– Ну хорошо. Дальше дорога легкая, может, еще на ’ару часов раньше ’рилетим. Что скажете?
Голос Мясника:
– Что сказать?
– На’ример: «С’асибо». Я тут вкалываю как ’роклятый, уже хвост отваливается.
Голос Ридры:
– Спасибо.
– Хм, ’ожалуйста. Ладно, отключаюсь. Извините, если ’омешал.
II
Мясник, я не знала! Даже не могла бы подумать! И в головах у них эхом раздался сдвоенный крик. Не могла бы, не могла. Этот свет…
Я ведь сказала Когтю! Я ему сказала, что ты, похоже, говоришь на языке, в котором нет слова «я», и что я такого языка не знаю; но на самом-то деле он все время был под носом – Вавилон-17!..
Конгруэнтные синапсы симпатически завибрировали, образы схлопнулись воедино, и из себя самой она создала, увидела его…
…В камере одиночного заключения на Титине, на выкрашенной зеленой краской стене, он своей шпорой поверх палимпсеста из нацарапанных тут за два столетия непристойностей начертил карту; когда он сбежит, они погонятся за ним по этому маршруту и он заведет их не в ту сторону. Она смотрела, как он три года мечется по этой клетке длиной в четыре фута, пока его мощное высокое тело не съежится до ста одного фунта и не рухнет под тяжестью цепей голода.
На трехпрядной веревке из слов выбралась она из ямы: голод, молод, молот, упасть, напасть, украсть, цепь, щель, цель.
Он забрал в кассе свой выигрыш и по бордовому ковру пошел к выходу из казино «Космика», но путь преградил негр-крупье.

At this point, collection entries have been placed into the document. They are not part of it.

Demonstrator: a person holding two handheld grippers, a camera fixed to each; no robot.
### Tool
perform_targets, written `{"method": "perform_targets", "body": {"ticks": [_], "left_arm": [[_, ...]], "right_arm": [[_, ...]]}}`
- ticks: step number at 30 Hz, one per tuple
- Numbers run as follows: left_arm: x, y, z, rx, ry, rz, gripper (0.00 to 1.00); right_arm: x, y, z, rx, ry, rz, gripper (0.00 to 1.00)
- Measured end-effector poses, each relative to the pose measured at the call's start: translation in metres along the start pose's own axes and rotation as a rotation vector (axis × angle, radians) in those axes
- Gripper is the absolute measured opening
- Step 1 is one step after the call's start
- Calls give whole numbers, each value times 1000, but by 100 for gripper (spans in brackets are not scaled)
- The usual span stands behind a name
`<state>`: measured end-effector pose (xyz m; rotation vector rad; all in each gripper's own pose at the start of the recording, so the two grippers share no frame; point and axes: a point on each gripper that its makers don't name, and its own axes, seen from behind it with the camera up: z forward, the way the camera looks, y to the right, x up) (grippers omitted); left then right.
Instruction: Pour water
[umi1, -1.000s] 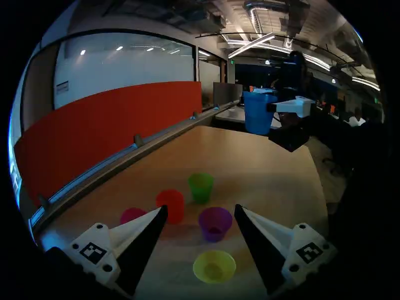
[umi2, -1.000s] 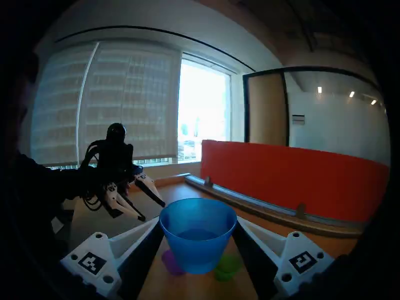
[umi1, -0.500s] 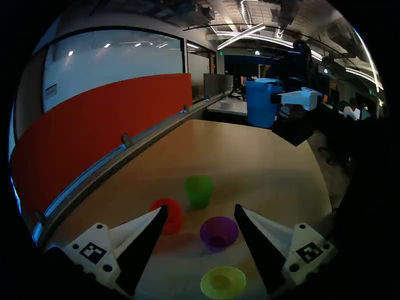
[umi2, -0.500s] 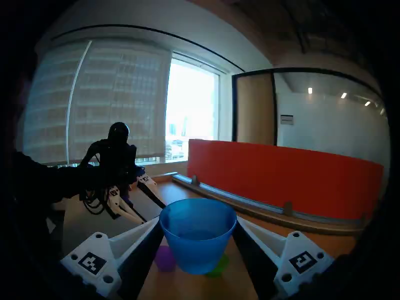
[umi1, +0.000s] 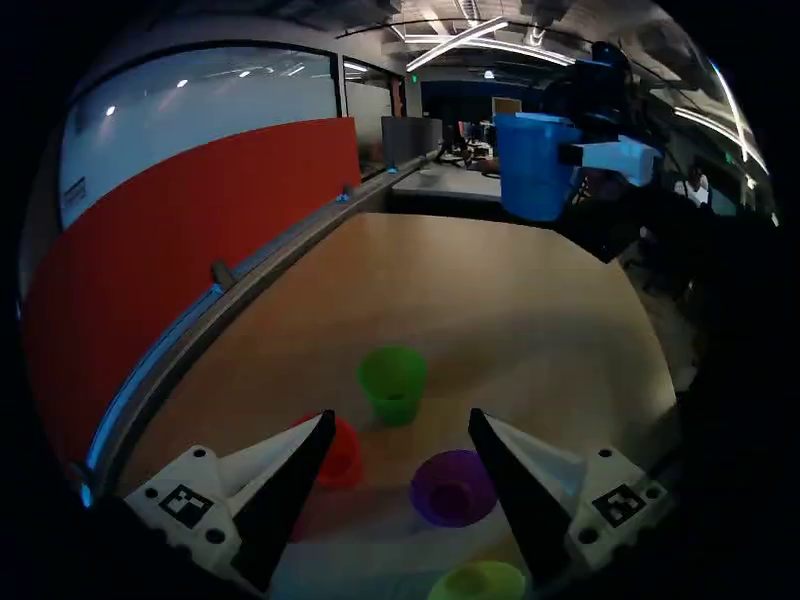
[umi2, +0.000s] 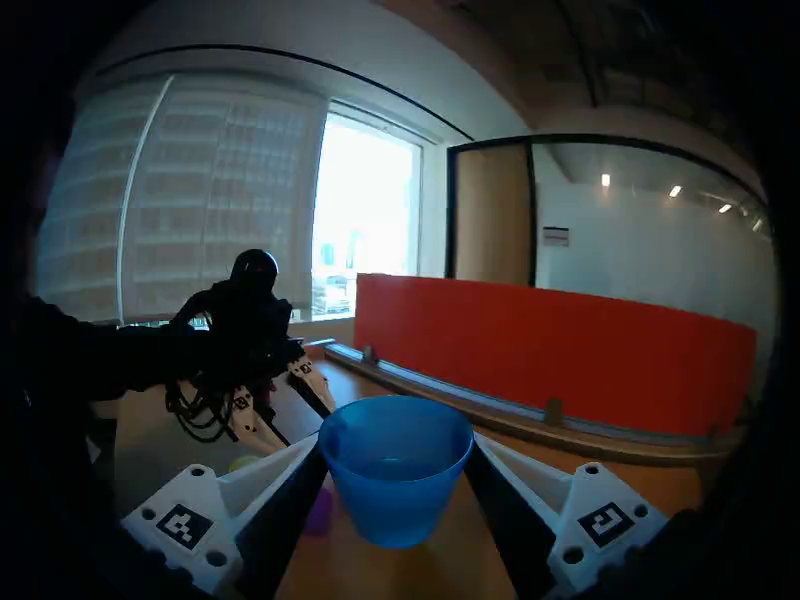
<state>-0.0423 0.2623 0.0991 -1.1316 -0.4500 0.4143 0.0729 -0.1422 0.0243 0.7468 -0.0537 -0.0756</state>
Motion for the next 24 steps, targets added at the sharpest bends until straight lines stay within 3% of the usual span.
{"method": "perform_targets", "body": {"ticks": [12,24], "left_arm": [[-7,1,42,-37,-93,42,99],[-9,0,73,-32,-151,35,100]], "right_arm": [[-4,13,-7,-35,-10,1,91],[-13,20,-10,-45,-20,3,91]]}}
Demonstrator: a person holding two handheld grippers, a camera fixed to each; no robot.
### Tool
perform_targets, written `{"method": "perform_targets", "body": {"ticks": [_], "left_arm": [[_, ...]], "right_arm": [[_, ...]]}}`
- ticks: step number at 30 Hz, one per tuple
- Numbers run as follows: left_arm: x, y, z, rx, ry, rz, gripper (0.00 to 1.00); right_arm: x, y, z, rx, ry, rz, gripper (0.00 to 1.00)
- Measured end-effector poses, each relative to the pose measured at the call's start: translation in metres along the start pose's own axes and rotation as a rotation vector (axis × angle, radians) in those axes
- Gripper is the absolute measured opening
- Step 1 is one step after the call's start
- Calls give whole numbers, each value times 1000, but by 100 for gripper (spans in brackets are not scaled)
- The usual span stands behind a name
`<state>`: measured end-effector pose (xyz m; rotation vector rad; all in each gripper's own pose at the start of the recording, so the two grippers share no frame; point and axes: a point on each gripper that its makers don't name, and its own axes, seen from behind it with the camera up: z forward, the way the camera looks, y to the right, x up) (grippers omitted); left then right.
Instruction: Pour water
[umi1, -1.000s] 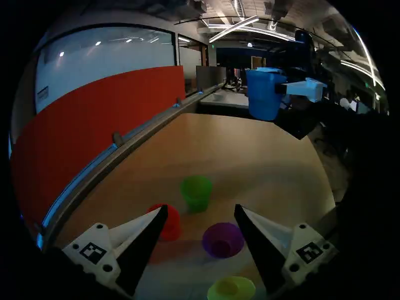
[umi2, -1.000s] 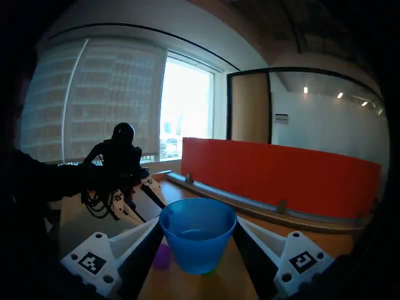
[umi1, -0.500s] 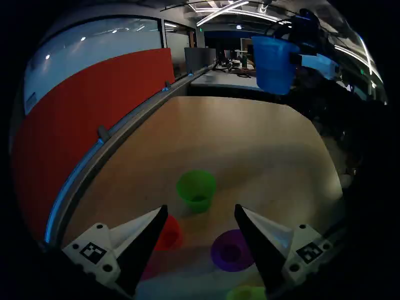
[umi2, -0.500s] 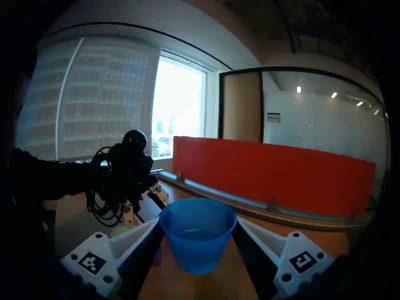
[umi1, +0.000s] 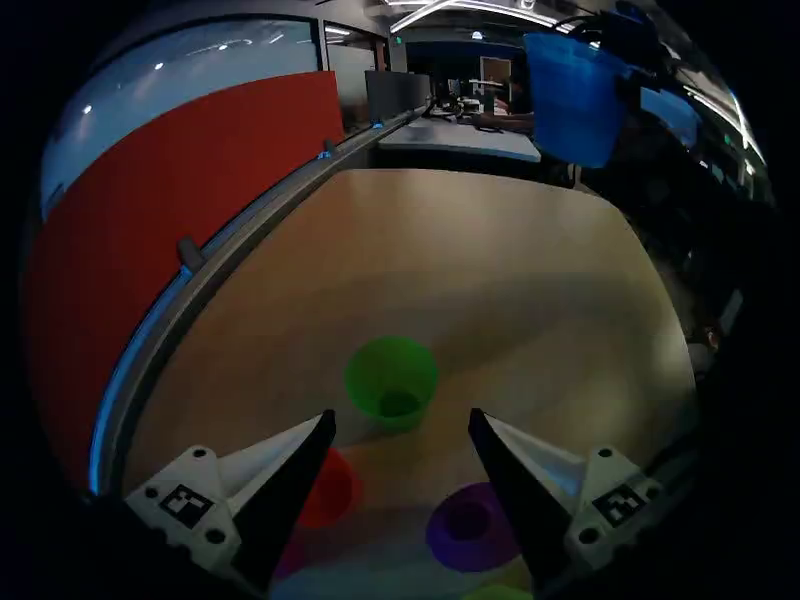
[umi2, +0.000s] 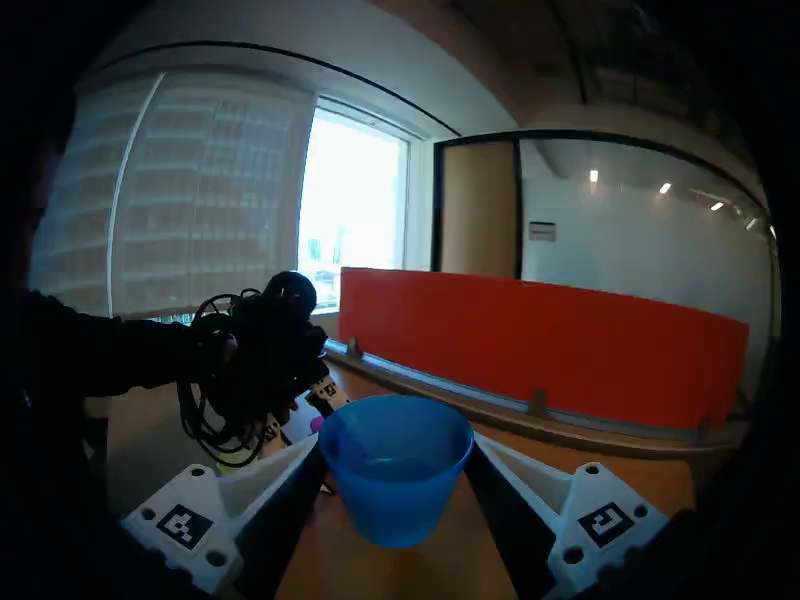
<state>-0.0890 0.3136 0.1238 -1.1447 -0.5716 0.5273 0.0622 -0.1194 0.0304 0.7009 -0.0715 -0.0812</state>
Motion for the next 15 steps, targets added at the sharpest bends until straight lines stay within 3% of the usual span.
{"method": "perform_targets", "body": {"ticks": [15], "left_arm": [[-5,1,31,2,-69,-5,100]], "right_arm": [[-7,7,-2,-7,-7,5,92]]}}
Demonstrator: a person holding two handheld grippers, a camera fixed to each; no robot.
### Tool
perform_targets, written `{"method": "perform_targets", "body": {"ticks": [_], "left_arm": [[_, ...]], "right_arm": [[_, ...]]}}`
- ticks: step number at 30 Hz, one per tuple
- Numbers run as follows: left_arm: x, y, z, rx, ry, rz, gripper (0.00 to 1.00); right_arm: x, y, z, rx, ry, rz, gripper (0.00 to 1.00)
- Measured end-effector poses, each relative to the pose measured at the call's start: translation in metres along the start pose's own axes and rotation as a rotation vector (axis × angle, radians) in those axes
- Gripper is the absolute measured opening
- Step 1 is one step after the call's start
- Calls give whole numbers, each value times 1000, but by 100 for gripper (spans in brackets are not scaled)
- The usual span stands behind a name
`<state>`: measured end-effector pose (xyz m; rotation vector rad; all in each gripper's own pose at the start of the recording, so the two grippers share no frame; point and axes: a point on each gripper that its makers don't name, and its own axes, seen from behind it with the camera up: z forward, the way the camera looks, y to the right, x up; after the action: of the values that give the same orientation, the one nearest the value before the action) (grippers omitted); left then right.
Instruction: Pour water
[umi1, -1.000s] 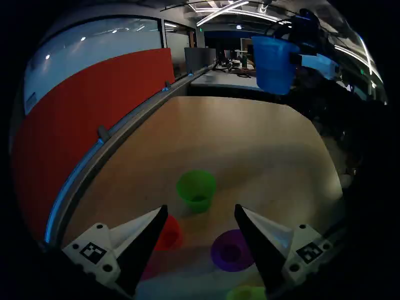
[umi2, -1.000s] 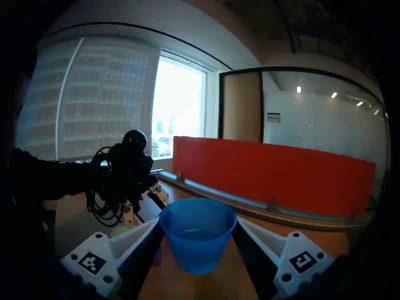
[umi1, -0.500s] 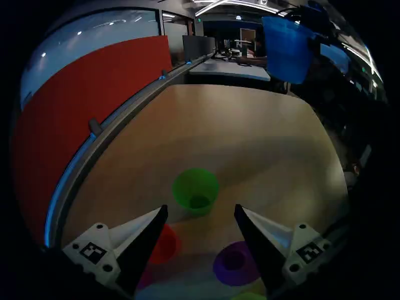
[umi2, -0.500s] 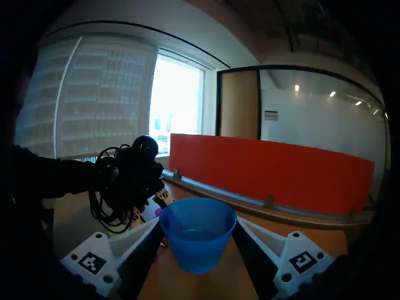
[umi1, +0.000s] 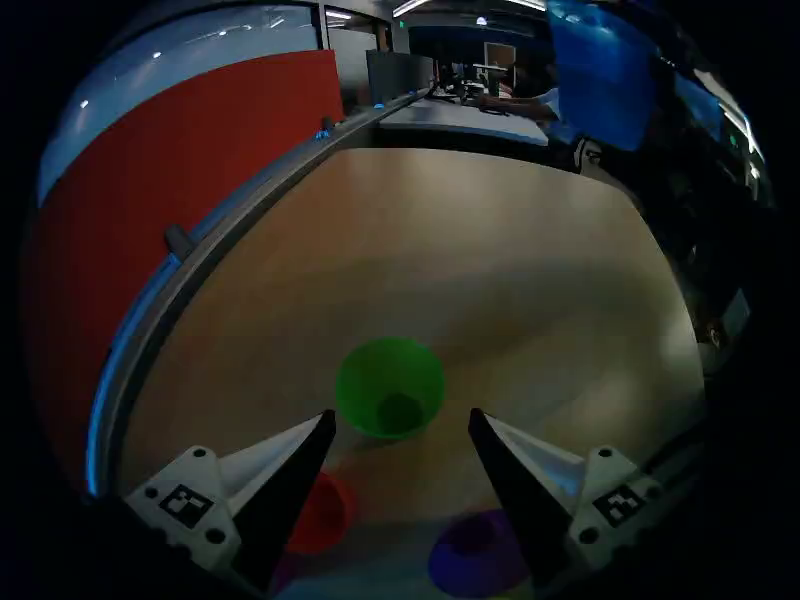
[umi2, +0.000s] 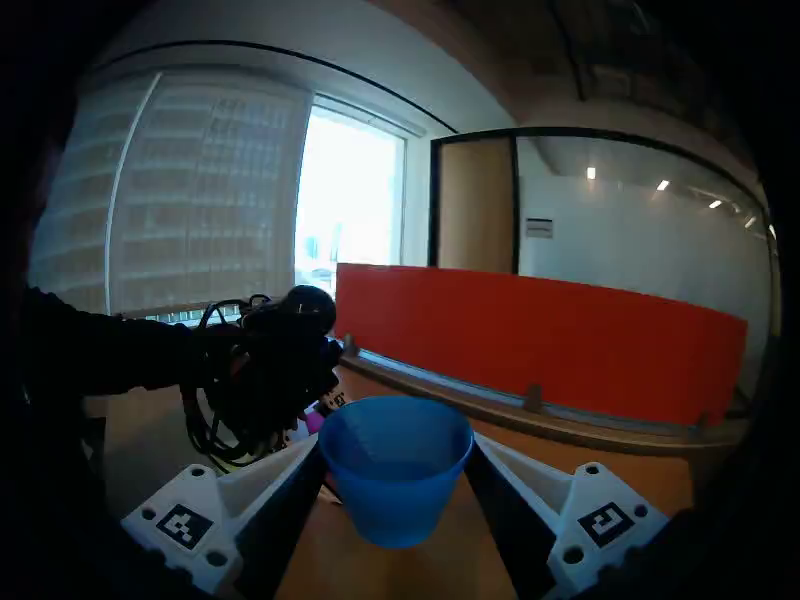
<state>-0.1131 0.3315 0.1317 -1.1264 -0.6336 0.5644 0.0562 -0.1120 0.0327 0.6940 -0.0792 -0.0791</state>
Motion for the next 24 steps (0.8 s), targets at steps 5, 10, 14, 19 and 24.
{"method": "perform_targets", "body": {"ticks": [5,10,14,19,24], "left_arm": [[-1,0,10,3,-26,7,100],[3,-1,18,8,-29,5,100],[5,-3,22,16,-32,1,100],[6,-4,26,21,-35,3,100],[4,-4,31,26,-49,8,100]], "right_arm": [[-1,1,-2,-2,-1,2,91],[-4,5,-3,-8,-3,5,91],[-5,6,-5,-10,-3,9,91],[-6,7,-7,-12,-3,8,91],[-8,9,-7,-14,-5,12,91]]}}
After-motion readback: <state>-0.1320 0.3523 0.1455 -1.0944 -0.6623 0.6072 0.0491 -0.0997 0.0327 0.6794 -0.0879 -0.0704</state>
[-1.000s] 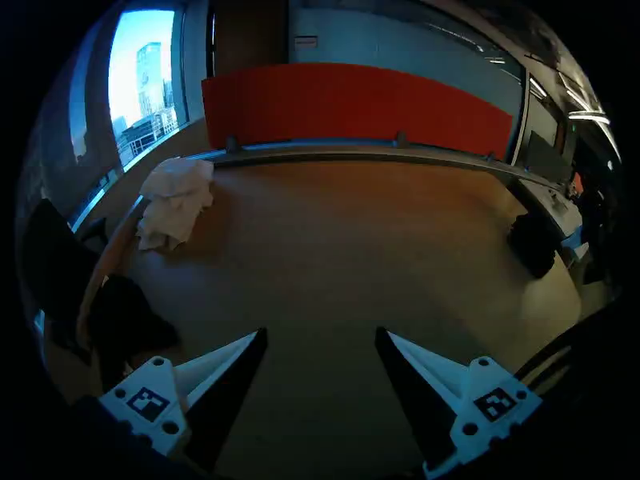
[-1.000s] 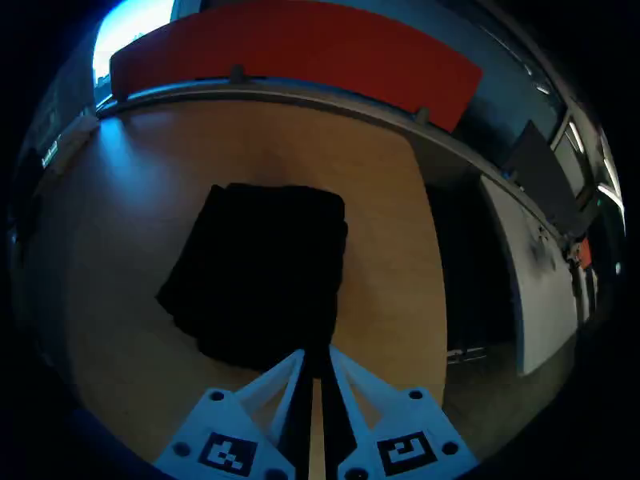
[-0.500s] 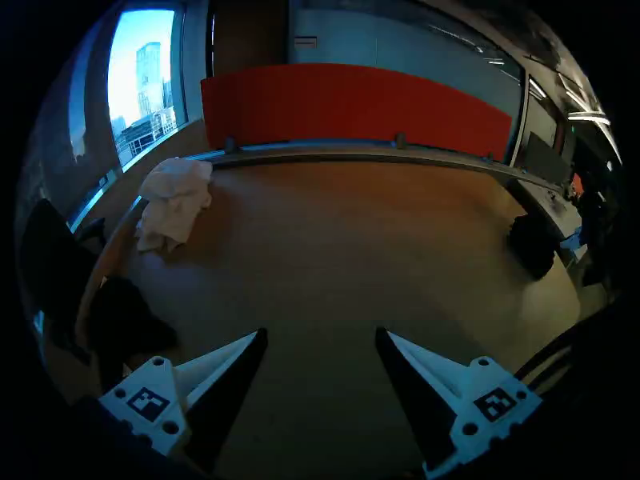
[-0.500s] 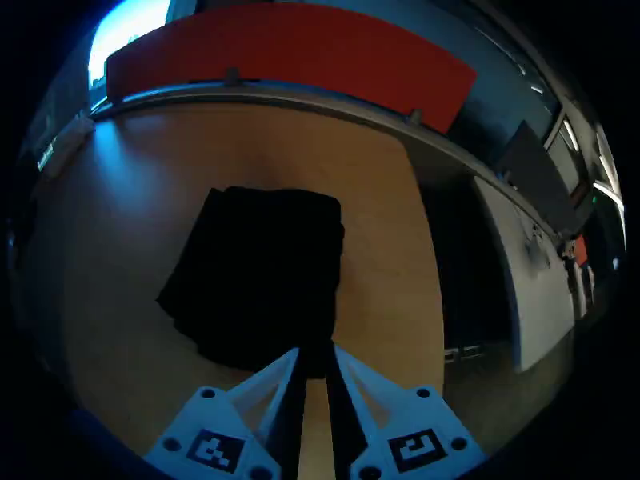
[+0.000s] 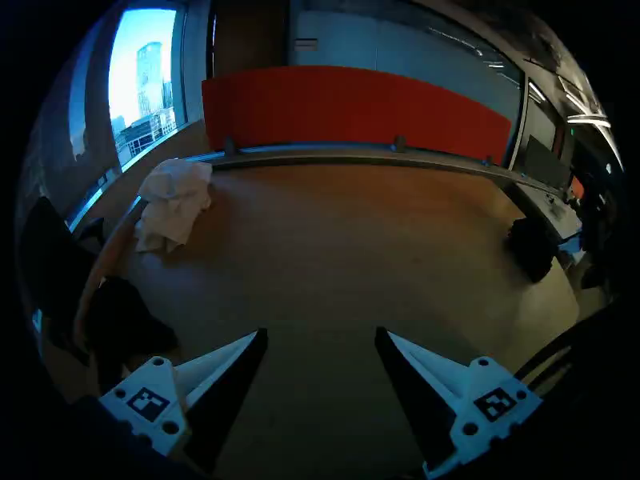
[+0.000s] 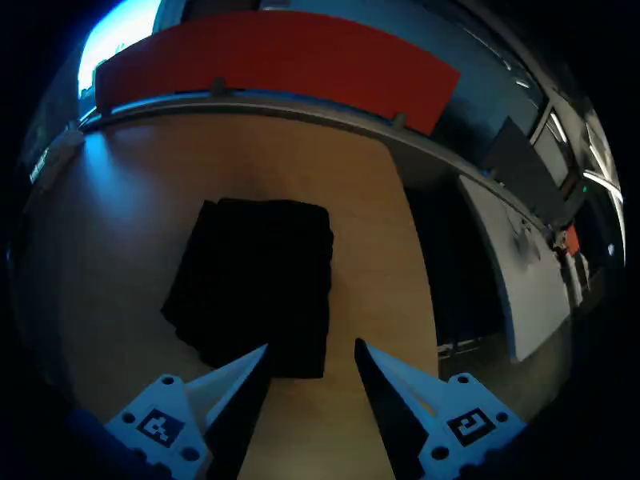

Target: Fold towel

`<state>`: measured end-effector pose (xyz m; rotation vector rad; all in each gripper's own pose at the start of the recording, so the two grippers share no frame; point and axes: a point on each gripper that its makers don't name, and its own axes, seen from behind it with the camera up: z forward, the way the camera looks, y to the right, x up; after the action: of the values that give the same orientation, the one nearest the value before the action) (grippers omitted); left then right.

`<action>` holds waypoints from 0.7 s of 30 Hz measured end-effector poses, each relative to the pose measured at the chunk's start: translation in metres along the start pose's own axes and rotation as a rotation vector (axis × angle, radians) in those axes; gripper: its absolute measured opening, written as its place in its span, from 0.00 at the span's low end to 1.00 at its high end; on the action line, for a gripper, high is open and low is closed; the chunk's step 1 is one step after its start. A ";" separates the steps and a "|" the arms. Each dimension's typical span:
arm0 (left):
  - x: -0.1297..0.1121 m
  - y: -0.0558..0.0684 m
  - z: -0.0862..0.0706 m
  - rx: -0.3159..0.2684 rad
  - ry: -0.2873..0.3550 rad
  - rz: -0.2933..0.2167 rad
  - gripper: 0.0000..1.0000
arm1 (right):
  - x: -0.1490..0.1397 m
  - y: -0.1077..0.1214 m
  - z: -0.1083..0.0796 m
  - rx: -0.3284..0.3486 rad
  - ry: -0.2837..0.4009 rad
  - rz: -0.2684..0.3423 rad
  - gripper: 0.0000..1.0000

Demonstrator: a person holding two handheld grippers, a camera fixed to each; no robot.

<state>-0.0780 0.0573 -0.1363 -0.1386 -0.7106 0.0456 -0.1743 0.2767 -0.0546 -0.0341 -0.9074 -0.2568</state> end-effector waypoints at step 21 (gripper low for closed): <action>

– Не рискнете сыграть еще раз, сэр? – сказал он, улыбаясь и посматривая на распухший от денег портфель. – Во что-нибудь достойное такого искусного игрока.
И его подвели к роскошной трехмерной шахматной доске с фигурами из глазурованной керамики.
– Играете против нашего компьютера. Теряете фигуру – с вас тысяча кредитов. Берете фигуру – получаете столько же. За шах – плюс или минус пятьсот. Кто поставит мат, получает сумму всех денег на кону, помноженную на сто.
Ясно: хотят отбить его крупный выигрыш. А выиграл он в тот день и правда по-крупному.
– Я забираю деньги и иду домой, – сказал он крупье.
Тот улыбнулся:
– Казино настаивает, чтобы вы сыграли.
Ридра с изумлением смотрела, как Мясник пожимает плечами, поворачивается к компьютеру и ставит детский мат за семь ходов. Они отдали ему миллион кредитов – и, пока он шел к выходу, трижды попытались его убить. Безуспешно, зато он получил удовольствие, даже большее, чем от игры.
Ридра наблюдала, как он действует и думает в этих ситуациях, и ее сознание трепетало внутри его, изгибалось в унисон то его боли, то удовольствию, переживало его чувства – странные, лишенные идеи самости, бессловесные, волшебные, соблазнительные, таинственные.
Ей удалось выскочить из этого стремительного водоворота.
Она вошла в него, словно совершая какой-то странный, обратный сексуальный акт. Она ощущала его вокруг себя и чувствовала его боль.